As illustrated in FIG. 30, the control device 120 grasps a situation and the like of a player or the like as an imaging target (step S301). That is, the control device 120 acquires a situation recognition result indicating a recognition result of the situation of the player and the like (such as a positional relationship between the player and the hold). For example, the control device 120 acquires a specific situation in which, specifically, the player U, being a right handed player and using the regular tee with an average drive distance of the No. 1 wood of 250 yards, is performing practice swing before the tee shot in the ninth hole with a dogleg to the left.

From the situation of the player and the like, the control device 120 searches for an optimal imaging position in a case where the player is before the shot, and predicts a falling point of the ball based on the hitting angle of the golf ball in a case where the player is after the shot (step S302).

Subsequently, the control device 120 determines the action plan of the mobile body 10 based on the specific action based on the action policy designated by the player and the situation of the player or the like (step S303). That is, in order to control the mobile body 10 to operate based on the specific action corresponding to the action policy, the control device 120 determines an action plan reflecting the situation recognition result indicating the recognition result of the current situation in preparation for the imaging of the player or the like who is the imaging target.

The control device 120 determines whether there is a need to move in order to execute the video recording following the action plan (step S304).

When having judged that there is a need to move to execute the video recording (step S304, Yes), the control device 120 moves to an optimal place before the player enters the address, and determines a camera angle for imaging the state of the player (step S305). For example, the optimal location corresponds to an imaging position at which the moment of the tee shot can be imaged with a composition predetermined in an imaging mode selected in accordance with the situation of the player or the like (for example, before a tee shot).

In contrast, when having judged that there is no need to move to execute the video recording (step S304, No), the control device 120 waits at the current position and determines the camera angle (step S306), and moves to the processing procedure of the next step S307.

The control device 120 records the moment of the shot at the camera angle determined (step S307). Note that, in a case where the action policy is the fully automatic mode or the advising mode, the control device 120 can transmit, to the terminal device 20, video images such as a video of the position and situation of the golf ball, a video of a bird's eye view of the positional relationship between the golf ball and the pin, and a video E of the direction of the pin viewed from the position of the golf ball to be presented to the player. When having judged that the result of the player's shot is a penalty such as OB, the control device 120 can transmit the result to the terminal device 20 to notify the player of the penalty.

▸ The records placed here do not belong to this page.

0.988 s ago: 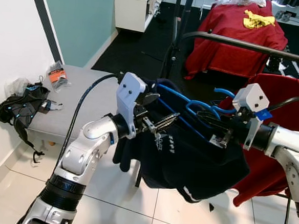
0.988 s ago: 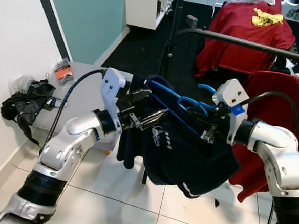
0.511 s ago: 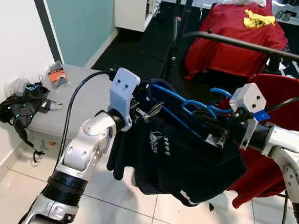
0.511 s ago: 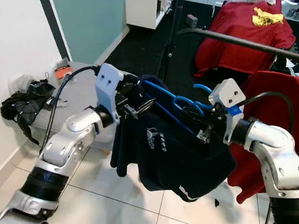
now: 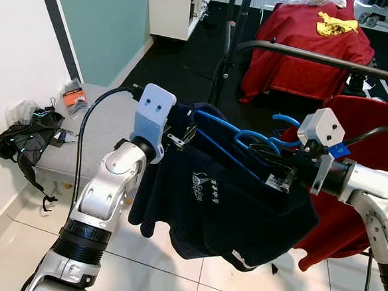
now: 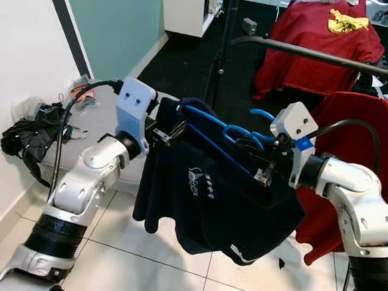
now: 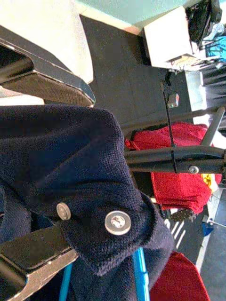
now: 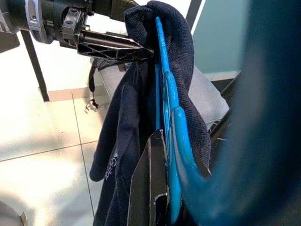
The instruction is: Hang hanger
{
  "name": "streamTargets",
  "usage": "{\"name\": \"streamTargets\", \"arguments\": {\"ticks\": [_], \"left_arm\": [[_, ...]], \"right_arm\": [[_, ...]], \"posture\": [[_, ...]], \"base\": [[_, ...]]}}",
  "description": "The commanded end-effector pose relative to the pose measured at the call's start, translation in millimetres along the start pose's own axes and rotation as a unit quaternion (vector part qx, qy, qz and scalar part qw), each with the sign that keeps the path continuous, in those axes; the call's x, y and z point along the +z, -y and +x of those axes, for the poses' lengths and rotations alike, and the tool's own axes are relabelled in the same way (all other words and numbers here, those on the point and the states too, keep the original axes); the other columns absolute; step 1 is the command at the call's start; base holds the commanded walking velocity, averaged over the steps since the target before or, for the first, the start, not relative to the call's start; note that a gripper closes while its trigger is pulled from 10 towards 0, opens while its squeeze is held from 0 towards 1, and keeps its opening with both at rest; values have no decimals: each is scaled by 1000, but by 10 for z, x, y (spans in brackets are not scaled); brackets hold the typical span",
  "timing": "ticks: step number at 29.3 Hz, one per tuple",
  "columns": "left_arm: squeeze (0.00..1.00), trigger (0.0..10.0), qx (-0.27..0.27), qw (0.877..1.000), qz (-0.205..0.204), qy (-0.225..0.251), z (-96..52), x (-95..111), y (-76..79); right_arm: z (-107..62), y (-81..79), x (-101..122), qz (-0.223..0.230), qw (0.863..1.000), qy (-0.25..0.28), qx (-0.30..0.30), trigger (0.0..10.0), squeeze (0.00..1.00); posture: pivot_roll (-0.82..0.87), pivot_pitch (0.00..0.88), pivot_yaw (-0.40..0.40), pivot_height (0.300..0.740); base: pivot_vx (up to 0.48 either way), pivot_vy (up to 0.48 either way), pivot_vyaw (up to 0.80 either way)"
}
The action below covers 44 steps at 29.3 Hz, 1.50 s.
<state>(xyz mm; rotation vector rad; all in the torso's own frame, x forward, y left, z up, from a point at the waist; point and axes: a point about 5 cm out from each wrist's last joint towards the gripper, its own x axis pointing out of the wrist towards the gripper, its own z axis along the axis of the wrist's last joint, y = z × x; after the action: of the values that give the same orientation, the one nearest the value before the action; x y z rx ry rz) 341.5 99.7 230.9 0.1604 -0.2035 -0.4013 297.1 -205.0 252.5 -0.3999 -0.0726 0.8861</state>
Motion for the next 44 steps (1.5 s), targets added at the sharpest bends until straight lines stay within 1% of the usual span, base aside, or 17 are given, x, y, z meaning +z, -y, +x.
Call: {"name": "streamTargets", "arguments": {"ticks": [1, 8, 9, 12, 13, 14, 15, 19, 25, 27, 32, 35, 38, 40, 41, 42, 44], "left_arm": [[0, 10000, 9, 1000, 15, -22, -28, -110, -15], [0, 10000, 20, 1000, 12, -17, -2, -100, -12], [0, 8118, 24, 1000, 8, -14, 14, -88, -4], [0, 8118, 28, 1000, 1, -8, 38, -68, 12], [0, 2549, 30, 1000, -1, -2, 58, -46, 30], [0, 2549, 30, 1000, -1, -2, 58, -46, 30], [0, 0, 31, 1000, -3, 4, 80, -23, 55], [0, 0, 37, 999, -6, 13, 114, 15, 86], [0, 0, 45, 999, -11, 18, 132, 30, 74], [0, 0, 46, 999, -10, 18, 129, 29, 62], [0, 0, 64, 998, -4, 22, 127, 41, -30], [0, 0, 73, 997, 1, 24, 131, 51, -80], [0, 0, 80, 996, 6, 27, 131, 60, -124], [0, 0, 80, 996, 6, 27, 131, 60, -124], [0, 0, 81, 996, 8, 27, 129, 58, -136], [0, 0, 81, 996, 8, 27, 129, 58, -136], [0, 0, 81, 996, 9, 24, 125, 37, -137]], "right_arm": [[-15, 20, 97, -16, 1000, 19, -1, 0, 0], [-9, -2, 101, -15, 1000, 21, 5, 0, 0], [-5, -11, 102, -14, 1000, 22, 8, 0, 0], [0, -21, 104, -13, 1000, 24, 10, 0, 0], [1, -26, 105, -12, 1000, 24, 11, 0, 0], [1, -26, 105, -12, 1000, 24, 11, 0, 0], [3, -35, 101, -11, 1000, 24, 13, 0, 0], [4, -55, 91, -9, 1000, 23, 17, 0, 0], [0, -115, 60, -3, 999, 20, 30, 0, 0], [3, -125, 55, -1, 999, 19, 33, 0, 0], [0, -170, 18, 4, 999, 9, 46, 0, 0], [-14, -188, -19, 9, 999, -4, 48, 0, 0], [-59, -235, -112, 15, 998, -36, 56, 0, 0], [-59, -235, -112, 15, 998, -36, 56, 0, 0], [-81, -271, -189, 10, 996, -63, 63, 0, 0], [-81, -271, -189, 10, 996, -63, 63, 0, 0], [-118, -350, -289, 12, 992, -95, 80, 0, 0]], "posture": [[24, 165, -10, 740], [20, 162, -8, 740], [19, 159, -7, 740], [19, 159, -7, 740], [19, 159, -11, 740], [19, 159, -11, 740], [17, 162, -11, 740], [15, 162, -10, 740], [13, 164, -10, 740], [15, 166, -8, 740], [16, 166, -8, 740], [15, 167, -10, 740], [15, 167, -10, 740], [15, 167, -10, 740], [10, 169, -10, 740], [10, 169, -10, 740], [4, 172, -8, 740]], "base": [[0, 0, 0], [0, 0, 0], [0, 0, 0], [0, 0, 0], [0, 0, 0], [0, 0, 0], [0, 0, 0], [0, 0, 0], [0, 0, 0], [0, 0, 0], [0, 0, 0], [0, 0, 0], [0, 0, 0], [0, 0, 0], [0, 0, 0], [0, 0, 0], [0, 0, 0]]}}
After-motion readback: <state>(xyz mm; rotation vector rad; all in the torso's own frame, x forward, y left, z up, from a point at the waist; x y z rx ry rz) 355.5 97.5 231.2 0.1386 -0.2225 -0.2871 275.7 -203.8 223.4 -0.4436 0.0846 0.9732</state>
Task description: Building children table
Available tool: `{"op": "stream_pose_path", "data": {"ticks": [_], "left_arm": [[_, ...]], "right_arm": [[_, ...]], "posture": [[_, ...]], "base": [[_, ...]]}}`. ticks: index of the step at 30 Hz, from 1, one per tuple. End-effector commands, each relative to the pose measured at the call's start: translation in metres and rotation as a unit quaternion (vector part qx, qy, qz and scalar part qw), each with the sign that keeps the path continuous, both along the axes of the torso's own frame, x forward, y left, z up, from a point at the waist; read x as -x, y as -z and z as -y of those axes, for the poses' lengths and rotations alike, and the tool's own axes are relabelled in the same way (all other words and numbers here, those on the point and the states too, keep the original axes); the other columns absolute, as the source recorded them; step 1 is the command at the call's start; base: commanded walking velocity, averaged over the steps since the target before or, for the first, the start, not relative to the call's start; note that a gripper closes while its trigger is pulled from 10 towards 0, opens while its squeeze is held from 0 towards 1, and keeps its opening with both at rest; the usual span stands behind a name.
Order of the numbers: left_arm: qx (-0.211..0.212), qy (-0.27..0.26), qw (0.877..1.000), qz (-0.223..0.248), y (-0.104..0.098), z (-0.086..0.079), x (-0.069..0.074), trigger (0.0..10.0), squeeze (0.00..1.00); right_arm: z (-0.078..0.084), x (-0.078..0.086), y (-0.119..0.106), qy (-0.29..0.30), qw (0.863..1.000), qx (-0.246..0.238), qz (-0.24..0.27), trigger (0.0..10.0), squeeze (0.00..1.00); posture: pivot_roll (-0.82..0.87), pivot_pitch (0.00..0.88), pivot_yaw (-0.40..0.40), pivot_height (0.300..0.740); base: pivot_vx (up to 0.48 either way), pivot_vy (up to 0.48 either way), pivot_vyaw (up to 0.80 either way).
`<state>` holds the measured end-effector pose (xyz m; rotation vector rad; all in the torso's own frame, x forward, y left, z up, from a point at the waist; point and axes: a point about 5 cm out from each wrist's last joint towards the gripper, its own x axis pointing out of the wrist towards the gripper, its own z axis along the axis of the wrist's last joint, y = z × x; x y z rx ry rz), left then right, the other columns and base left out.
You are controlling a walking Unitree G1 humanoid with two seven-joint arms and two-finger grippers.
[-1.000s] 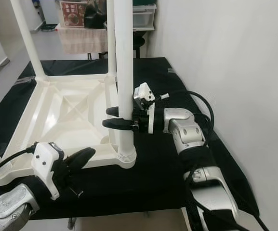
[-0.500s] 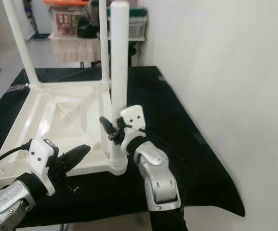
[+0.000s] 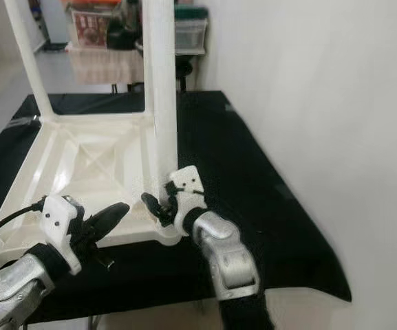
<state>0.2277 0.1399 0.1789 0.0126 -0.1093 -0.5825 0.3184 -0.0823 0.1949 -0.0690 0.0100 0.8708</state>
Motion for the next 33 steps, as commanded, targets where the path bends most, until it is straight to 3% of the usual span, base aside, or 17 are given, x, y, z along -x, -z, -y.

In addition, in a case where the player wears a wearable device such as eyeglasses, the control device 120 can transmit, to the wearable device, a video or the like for notifying the current situation of the player.

Subsequently, the control device 120 counts the number of strokes of the player who has performed the shot (step S308). The control device 120 transmits the counted number of strokes to the terminal device 20 possessed by the player U who made the shot (step S309).

Subsequently, the control device 120 determines whether there is a need to move for charging (step S310).

When having judged that there is a need to move for charging (step S310, Yes), the control device 120 moves to a cart (charging spot) and charges the battery (step S311). In contrast, when having judged that there is no need to move for charging (step S310, No), the control device 120 proceeds to the processing procedure of next step S312.

The control device 120 determines whether to end the operation of the mobile body 10 (step S312). When having judged not to end the operation of the mobile body 10 (step S312, No), the control device 120 returns to the processing procedure of step S301 and continues the processing procedure illustrated in FIG. 30. In contrast, when having judged to end the operation of the mobile body 10 (step S312, Yes), the control device 120 ends the processing procedure illustrated in FIG. 30.

(4-3-2. Specific Processing Procedure Example Corresponding to Climbing)

Next, a specific processing procedure example of the action control processing corresponding to climbing will be described with reference to FIG. 31. FIG. 31 is a flowchart illustrating a specific processing procedure example (2) of the action control processing of the control device according to the embodiment of the present disclosure. FIG. 31 illustrates a processing procedure example in a case where the action policy designated by the user is the “video recording mode”.

As illustrated in FIG. 31, the control device 120 grasps a situation of a player or the like as an imaging target (step S401). For example, the control device 120 acquires a specific situation in which the player U is 170 cm in height, 45 kilograms in weight, 60 kilograms in grip strength of the right hand, and 40 kilograms in grip strength of the left hand, and the player U has its right hand positioned at a “hold (H17)”, its left hand at a “hold (H15)”, its right foot at a “hold (H7)”, and its left foot at a “hole (H4)”.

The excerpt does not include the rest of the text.